Walking the walk

A “lifestyle of greater intentionality and simplicity has led to personal growth and fulfilment in my everyday actions,” writes Christine Liu in her book, Sustainable Home – Practical Projects, Tips and Advice for Maintaining a More Eco-Friendly Household (White Lion Publishing, 160 pages).

The book leads the reader through their own living room, kitchen, bedroom, and bathroom, providing the rationale, generic advice, and specific projects that guide the author’s efforts at sustainable living. Liu invites the reader to join her on her rewarding yet “complex journey of continuous learning, investigation, and problem solving.”

In the first chapter on the living room. Liu introduces concepts appropriately applied to every part of the house and facts to support her own justification for seeking a sustainable lifestyle. She begins with a summary of minimalism and decluttering. Her mastery of the subject is evident as she takes six pages to convey the essence of a popular genre that has propelled the publication of thousands of pages and dozens of books in recent years. The impact of fossil fuels and energy use is also discussed in the living room. In this section, the author orders renewable energy options in terms of their non-climate environmental impacts.

While much of the book may not contain new information for the environmentally well-informed, there are interesting tidbits like this one: “a medium size fridge uses 322 kWh a year, and a mobile phone uses 361 kWh a year — due to background activities such as data streaming and sharing.” The living room chapter also includes sections on furniture choices and the use of indoor plants to improve the in-home environment. These sections bring the first two “Make Your Own” projects, a planter box and a terrarium which are both constructed from recycled materials.

In the remaining rooms, this hands-on aspect of the book becomes more prominent. In the kitchen, Liu extols the benefits of sustainably and locally produced, plant-based food for both the environment and the consumer. She also covers food waste, composting, and packaging waste. With seven more projects, this chapter marks a change in the tone of the book and the reader’s experience. The perspective on each subject starts a mile high with the “why” question, but considerably more time is spent down low focused on the “how.” It is also more personal, as represented in the recipes the author shares. She finds particular satisfaction in making her own black bean burgers, almond milk, oat milk, and sweet pickled vegetables. She ends the chapter with her self-proclaimed favorite recipe, one-pot lentil curry. “I love simple, convenient meals which can be cooked in a pot, appreciate how it saves energy, and sincerely enjoy a hot pot of curry on a cold day,” she writes.
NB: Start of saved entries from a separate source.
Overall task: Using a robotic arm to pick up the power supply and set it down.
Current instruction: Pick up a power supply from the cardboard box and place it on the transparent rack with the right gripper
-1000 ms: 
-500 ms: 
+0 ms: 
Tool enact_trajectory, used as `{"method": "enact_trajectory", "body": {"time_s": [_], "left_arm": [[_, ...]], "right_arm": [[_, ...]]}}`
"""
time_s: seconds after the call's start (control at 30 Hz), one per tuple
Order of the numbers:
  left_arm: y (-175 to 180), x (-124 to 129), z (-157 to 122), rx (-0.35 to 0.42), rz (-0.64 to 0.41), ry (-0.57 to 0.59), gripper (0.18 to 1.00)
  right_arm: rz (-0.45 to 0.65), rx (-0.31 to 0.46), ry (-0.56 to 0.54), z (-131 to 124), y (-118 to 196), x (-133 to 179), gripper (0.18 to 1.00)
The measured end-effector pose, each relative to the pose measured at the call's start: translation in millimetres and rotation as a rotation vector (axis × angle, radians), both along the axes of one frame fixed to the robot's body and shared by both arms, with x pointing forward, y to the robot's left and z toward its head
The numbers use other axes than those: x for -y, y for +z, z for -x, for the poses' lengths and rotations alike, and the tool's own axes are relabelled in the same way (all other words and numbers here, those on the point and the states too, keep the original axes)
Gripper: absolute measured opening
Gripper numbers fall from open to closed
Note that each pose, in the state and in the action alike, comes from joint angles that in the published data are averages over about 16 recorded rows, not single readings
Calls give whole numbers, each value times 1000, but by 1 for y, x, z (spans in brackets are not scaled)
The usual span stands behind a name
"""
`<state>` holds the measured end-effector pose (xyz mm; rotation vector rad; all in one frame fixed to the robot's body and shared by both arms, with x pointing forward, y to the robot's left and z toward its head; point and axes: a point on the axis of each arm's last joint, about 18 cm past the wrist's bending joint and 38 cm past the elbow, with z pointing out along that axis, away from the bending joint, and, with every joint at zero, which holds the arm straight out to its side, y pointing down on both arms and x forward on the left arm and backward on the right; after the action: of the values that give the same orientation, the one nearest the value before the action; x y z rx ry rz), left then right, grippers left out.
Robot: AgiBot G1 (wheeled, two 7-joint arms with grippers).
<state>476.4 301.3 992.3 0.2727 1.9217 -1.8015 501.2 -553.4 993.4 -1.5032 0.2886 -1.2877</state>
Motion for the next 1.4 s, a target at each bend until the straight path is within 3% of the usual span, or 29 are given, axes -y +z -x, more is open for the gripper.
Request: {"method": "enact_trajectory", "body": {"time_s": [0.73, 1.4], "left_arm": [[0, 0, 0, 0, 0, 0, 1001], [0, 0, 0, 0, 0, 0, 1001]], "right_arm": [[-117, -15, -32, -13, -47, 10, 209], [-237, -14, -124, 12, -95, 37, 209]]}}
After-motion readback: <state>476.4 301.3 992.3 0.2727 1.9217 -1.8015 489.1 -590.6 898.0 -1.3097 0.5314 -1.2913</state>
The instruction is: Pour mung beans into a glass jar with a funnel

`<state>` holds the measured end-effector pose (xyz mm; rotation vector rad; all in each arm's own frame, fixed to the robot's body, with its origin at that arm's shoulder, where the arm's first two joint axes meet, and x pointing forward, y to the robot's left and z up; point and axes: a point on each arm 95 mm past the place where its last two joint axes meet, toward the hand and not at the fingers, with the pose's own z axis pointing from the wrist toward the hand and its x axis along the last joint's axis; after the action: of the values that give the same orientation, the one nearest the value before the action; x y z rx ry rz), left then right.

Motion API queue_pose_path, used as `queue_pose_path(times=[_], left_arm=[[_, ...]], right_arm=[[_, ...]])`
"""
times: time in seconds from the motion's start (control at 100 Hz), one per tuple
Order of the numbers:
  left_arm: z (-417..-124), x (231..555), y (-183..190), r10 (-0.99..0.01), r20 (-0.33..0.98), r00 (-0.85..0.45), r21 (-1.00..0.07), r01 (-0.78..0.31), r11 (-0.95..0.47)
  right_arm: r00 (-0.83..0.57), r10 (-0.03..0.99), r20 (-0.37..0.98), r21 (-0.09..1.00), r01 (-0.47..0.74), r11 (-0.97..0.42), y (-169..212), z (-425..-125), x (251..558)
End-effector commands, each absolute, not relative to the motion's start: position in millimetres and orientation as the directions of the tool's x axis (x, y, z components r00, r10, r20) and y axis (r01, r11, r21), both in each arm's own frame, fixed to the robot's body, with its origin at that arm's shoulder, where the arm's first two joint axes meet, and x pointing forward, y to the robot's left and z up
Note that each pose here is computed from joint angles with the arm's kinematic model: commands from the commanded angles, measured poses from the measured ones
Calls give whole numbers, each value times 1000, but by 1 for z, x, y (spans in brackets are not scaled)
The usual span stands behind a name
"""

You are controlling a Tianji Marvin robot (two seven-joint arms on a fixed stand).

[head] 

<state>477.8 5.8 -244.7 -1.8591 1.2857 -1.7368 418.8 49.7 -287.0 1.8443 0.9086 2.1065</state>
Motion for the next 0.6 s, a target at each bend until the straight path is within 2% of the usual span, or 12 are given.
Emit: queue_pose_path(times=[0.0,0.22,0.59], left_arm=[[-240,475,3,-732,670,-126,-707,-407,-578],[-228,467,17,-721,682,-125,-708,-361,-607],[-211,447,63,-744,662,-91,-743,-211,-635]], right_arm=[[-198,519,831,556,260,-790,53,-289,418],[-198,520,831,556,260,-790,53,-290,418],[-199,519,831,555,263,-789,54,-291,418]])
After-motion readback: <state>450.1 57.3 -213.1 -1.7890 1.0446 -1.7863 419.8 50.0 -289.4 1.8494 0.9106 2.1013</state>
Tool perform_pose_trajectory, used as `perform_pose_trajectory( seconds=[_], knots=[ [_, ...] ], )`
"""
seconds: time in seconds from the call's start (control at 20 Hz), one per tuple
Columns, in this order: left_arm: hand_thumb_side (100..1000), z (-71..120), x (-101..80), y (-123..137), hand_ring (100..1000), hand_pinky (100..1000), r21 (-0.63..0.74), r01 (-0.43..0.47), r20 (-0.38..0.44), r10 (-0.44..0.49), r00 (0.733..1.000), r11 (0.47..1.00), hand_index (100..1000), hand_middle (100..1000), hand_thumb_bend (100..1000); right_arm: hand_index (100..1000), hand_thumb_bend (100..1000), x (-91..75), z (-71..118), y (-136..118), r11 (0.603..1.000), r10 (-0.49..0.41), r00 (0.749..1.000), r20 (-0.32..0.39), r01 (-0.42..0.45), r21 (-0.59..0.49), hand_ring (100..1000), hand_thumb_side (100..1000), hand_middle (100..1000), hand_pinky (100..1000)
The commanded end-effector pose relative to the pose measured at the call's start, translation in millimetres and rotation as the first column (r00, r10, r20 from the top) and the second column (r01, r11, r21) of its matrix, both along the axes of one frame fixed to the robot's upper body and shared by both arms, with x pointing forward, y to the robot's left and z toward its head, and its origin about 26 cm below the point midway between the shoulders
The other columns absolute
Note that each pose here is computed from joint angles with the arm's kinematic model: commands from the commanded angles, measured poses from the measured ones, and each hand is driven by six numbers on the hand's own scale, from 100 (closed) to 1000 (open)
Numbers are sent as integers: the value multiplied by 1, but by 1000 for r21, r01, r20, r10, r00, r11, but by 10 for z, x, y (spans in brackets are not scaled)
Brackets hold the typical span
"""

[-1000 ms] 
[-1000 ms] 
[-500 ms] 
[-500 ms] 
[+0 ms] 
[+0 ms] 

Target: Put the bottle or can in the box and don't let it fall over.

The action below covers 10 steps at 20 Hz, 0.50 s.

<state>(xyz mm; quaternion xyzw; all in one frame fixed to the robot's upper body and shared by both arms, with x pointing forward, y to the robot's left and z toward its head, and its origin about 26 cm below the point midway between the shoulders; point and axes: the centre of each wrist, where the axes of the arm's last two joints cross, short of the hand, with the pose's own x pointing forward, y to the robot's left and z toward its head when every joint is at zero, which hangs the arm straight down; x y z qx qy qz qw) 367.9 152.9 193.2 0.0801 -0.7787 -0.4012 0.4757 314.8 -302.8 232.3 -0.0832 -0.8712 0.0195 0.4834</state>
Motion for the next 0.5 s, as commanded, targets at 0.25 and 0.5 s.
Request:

In the bedroom, minimalism is again discussed, especially in the closet and as it pertains to the wardrobe. After establishing the downside of fast fashion, Liu dives into the creation of a capsule wardrobe, the virtues of natural fibers, less frequent laundering, cold water washing, and line drying. All are presented simply and concisely. A fun surprise is the clothing repair project where she freshens the dark color of some black jeans using dye made from water leftover from softening black beans, a nice tie-in to the homemade black bean burger recipe from the kitchen chapter. After sections on sleep and ecologically sensitive choices in bedding and mattresses, the chapter winds up with a recipe for homemade room spray.

That is an excellent transition to the bathroom chapter of the book where Liu shares recipes for producing personal care products like toothpaste, skin repair gel, skin cleansing scrub, body butter, lip balm, and hair rinse. After a side trip to the plastic-free benefits of safety razors, she plunges into water conservation and wraps up the chapter discussing the replacement of harsh chemical cleansers with inexpensive and readily available household products, such as vinegar and baking soda.

Environmental impacts at work, dining out, and getting around each get their own brief chapters. Finally, the author gives a one-page primer on personal environmental activism.

Lui has a background in packaging design and it shows throughout the book. Elegantly illustrated with a hard cover and high-quality paper, the book offers information in short, topical bursts, and it need not be read cover-to-cover to be fully enjoyed. This has the look and feel of a coffee table book meant to inspire conversation or pass the time. Sustainable Home is an excellent place for someone to begin their understanding of how everyday individual choices measurably impact the environment.